クランのジト目に、ハナキリン王女が「まぁ!!」と口元を手で隠す。


「こんなオバサンでもそういう目で見てくれるのねー!! 極まりてたふときものと!!」


何んだその手の動きは!?


「むしろ……サツキくんのストライクです……。」


君もその手の動きはやめろ!!


「これほど可愛らしい子たちに囲まれてるのに」

「一応……私とは恋人関係にあるので、控えて頂けると」

「混ざっちゃったらダメ?」

「……ダメ」

「貴女にも色々教えてあげられるけどー?」

「……許します」


懐柔早いな!!


「案内役としても戦力面でも不足は無いと自負します。

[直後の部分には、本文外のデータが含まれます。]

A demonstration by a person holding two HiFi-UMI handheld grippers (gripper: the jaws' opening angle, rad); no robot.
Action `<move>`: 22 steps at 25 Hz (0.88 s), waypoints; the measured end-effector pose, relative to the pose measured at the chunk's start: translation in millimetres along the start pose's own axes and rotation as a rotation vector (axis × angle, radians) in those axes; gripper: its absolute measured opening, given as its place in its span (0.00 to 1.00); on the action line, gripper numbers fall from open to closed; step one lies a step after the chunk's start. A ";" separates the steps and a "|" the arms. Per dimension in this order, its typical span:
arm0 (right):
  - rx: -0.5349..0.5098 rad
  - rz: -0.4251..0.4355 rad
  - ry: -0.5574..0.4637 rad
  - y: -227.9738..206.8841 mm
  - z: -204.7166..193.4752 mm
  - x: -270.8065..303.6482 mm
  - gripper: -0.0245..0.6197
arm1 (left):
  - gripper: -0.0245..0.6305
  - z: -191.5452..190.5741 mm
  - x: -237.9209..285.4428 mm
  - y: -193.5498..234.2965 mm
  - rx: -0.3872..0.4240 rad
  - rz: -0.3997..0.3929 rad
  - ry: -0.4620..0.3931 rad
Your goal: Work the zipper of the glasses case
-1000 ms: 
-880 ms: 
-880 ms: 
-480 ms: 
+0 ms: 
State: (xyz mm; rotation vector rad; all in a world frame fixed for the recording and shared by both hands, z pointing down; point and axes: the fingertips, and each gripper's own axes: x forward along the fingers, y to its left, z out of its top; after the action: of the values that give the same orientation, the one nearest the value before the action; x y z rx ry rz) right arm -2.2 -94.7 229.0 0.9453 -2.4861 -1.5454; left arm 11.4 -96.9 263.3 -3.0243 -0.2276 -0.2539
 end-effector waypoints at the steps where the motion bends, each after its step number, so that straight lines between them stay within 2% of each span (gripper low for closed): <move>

あと正直お家に帰りずらい……。」


旦那殴って飛び出して来ちゃったんだもんな!!


「ランギクくんに拘ったのは意趣返しだ。立場を思えばそれ以上の誠意と受け取るよ」

「それはつまり……そうやすやすとはこの身を解放はせぬと仰せですね」

「そうなるかな」


人質としての価値が大きい。

最初は女を充てがうことで手打ちにしやがったと憤慨したけど。


「わかりました。イワガラミさんの心意気こそ、聞きしにも過ぎてたふとくこそおはしけれ。ワタクシも覚悟を決めましょう。この体は如何様にもお好きにして頂いて」

「うん違うよ?」


妙な方言で身悶えするな。あとお嬢様方が三歩離れた。


「こんな熟れた体では御座いますが、どうかお慰みに」

「そこから離れよ?」


クランがジト目で足を蹴って来た。